(Entries taken from a collection)
((
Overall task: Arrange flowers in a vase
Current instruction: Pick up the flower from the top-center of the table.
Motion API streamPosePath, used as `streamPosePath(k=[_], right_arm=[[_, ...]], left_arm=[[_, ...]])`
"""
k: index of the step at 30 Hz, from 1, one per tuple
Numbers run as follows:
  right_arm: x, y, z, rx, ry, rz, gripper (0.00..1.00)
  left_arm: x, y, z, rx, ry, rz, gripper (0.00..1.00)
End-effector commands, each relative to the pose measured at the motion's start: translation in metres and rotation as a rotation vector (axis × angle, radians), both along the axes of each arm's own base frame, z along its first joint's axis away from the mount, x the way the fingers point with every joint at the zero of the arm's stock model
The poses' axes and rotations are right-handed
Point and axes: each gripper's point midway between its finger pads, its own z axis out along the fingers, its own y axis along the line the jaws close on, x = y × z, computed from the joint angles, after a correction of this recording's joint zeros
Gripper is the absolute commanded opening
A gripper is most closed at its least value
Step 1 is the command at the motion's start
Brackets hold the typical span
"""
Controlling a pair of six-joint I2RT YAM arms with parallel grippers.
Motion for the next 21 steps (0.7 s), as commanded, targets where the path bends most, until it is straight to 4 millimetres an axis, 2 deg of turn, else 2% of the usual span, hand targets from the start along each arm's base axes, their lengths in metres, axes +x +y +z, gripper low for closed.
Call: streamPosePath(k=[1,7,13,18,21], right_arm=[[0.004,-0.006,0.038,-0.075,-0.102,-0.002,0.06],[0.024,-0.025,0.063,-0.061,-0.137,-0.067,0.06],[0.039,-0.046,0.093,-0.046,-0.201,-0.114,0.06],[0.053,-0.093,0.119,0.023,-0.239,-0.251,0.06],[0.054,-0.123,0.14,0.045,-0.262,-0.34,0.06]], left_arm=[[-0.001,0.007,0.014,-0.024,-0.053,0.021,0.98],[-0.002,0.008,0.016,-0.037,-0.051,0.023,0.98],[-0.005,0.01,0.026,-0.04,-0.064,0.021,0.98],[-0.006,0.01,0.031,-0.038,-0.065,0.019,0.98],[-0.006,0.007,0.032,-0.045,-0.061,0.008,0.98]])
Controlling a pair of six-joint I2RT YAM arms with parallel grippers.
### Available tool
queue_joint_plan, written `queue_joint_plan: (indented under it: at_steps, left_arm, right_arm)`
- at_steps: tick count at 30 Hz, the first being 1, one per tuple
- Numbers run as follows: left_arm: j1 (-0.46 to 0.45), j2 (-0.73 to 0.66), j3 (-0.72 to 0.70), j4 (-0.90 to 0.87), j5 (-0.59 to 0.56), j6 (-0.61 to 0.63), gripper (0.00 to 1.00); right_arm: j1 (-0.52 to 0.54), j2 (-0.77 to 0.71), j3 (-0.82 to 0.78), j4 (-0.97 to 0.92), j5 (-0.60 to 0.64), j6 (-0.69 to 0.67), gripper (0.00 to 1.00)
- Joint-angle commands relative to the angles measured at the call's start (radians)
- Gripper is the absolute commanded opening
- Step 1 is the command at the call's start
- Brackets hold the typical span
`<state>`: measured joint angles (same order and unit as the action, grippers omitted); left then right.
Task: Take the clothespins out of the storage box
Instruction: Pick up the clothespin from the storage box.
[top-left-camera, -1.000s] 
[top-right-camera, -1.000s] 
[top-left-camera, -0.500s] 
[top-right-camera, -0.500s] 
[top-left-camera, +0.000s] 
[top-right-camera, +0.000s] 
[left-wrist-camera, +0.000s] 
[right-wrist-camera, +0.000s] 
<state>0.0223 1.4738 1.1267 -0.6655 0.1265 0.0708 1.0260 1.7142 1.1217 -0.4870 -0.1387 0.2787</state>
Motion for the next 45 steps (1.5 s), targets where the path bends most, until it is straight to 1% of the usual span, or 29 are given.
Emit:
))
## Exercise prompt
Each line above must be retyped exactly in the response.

## Output of the exercise
Overall task: Arrange flowers in a vase
Current instruction: Pick up the flower from the top-center of the table.
Motion API streamPosePath, used as `streamPosePath(k=[_], right_arm=[[_, ...]], left_arm=[[_, ...]])`
"""
k: index of the step at 30 Hz, from 1, one per tuple
Numbers run as follows:
  right_arm: x, y, z, rx, ry, rz, gripper (0.00..1.00)
  left_arm: x, y, z, rx, ry, rz, gripper (0.00..1.00)
End-effector commands, each relative to the pose measured at the motion's start: translation in metres and rotation as a rotation vector (axis × angle, radians), both along the axes of each arm's own base frame, z along its first joint's axis away from the mount, x the way the fingers point with every joint at the zero of the arm's stock model
The poses' axes and rotations are right-handed
Point and axes: each gripper's point midway between its finger pads, its own z axis out along the fingers, its own y axis along the line the jaws close on, x = y × z, computed from the joint angles, after a correction of this recording's joint zeros
Gripper is the absolute commanded opening
A gripper is most closed at its least value
Step 1 is the command at the motion's start
Brackets hold the typical span
"""
Controlling a pair of six-joint I2RT YAM arms with parallel grippers.
Motion for the next 21 steps (0.7 s), as commanded, targets where the path bends most, until it is straight to 4 millimetres an axis, 2 deg of turn, else 2% of the usual span, hand targets from the start along each arm's base axes, their lengths in metres, axes +x +y +z, gripper low for closed.
Call: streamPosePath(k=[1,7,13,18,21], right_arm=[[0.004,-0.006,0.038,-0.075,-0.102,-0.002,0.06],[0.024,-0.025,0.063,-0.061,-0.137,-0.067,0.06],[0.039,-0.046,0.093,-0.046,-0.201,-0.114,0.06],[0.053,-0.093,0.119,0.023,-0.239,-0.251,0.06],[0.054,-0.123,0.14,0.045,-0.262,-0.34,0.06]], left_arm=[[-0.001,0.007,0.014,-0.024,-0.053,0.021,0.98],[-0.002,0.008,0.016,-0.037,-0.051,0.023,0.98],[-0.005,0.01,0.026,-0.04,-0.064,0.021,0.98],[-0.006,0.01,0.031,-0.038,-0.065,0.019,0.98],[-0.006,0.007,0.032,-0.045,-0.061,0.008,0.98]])
Controlling a pair of six-joint I2RT YAM arms with parallel grippers.
### Available tool
queue_joint_plan, written `queue_joint_plan: (indented under it: at_steps, left_arm, right_arm)`
- at_steps: tick count at 30 Hz, the first being 1, one per tuple
- Numbers run as follows: left_arm: j1 (-0.46 to 0.45), j2 (-0.73 to 0.66), j3 (-0.72 to 0.70), j4 (-0.90 to 0.87), j5 (-0.59 to 0.56), j6 (-0.61 to 0.63), gripper (0.00 to 1.00); right_arm: j1 (-0.52 to 0.54), j2 (-0.77 to 0.71), j3 (-0.82 to 0.78), j4 (-0.97 to 0.92), j5 (-0.60 to 0.64), j6 (-0.69 to 0.67), gripper (0.00 to 1.00)
- Joint-angle commands relative to the angles measured at the call's start (radians)
- Gripper is the absolute commanded opening
- Step 1 is the command at the call's start
- Brackets hold the typical span
`<state>`: measured joint angles (same order and unit as the action, grippers omitted); left then right.
Task: Take the clothespins out of the storage box
Instruction: Pick up the clothespin from the storage box.
[top-left-camera, -1.000s] 
[top-right-camera, -1.000s] 
[top-left-camera, -0.500s] 
[top-right-camera, -0.500s] 
[top-left-camera, +0.000s] 
[top-right-camera, +0.000s] 
[left-wrist-camera, +0.000s] 
[right-wrist-camera, +0.000s] 
<state>0.0223 1.4738 1.1267 -0.6655 0.1265 0.0708 1.0260 1.7142 1.1217 -0.4870 -0.1387 0.2787</state>
Motion for the next 45 steps (1.5 s), targets where the path bends most, until it is straight to 1% of the usual span, or 29 are given.
Emit:

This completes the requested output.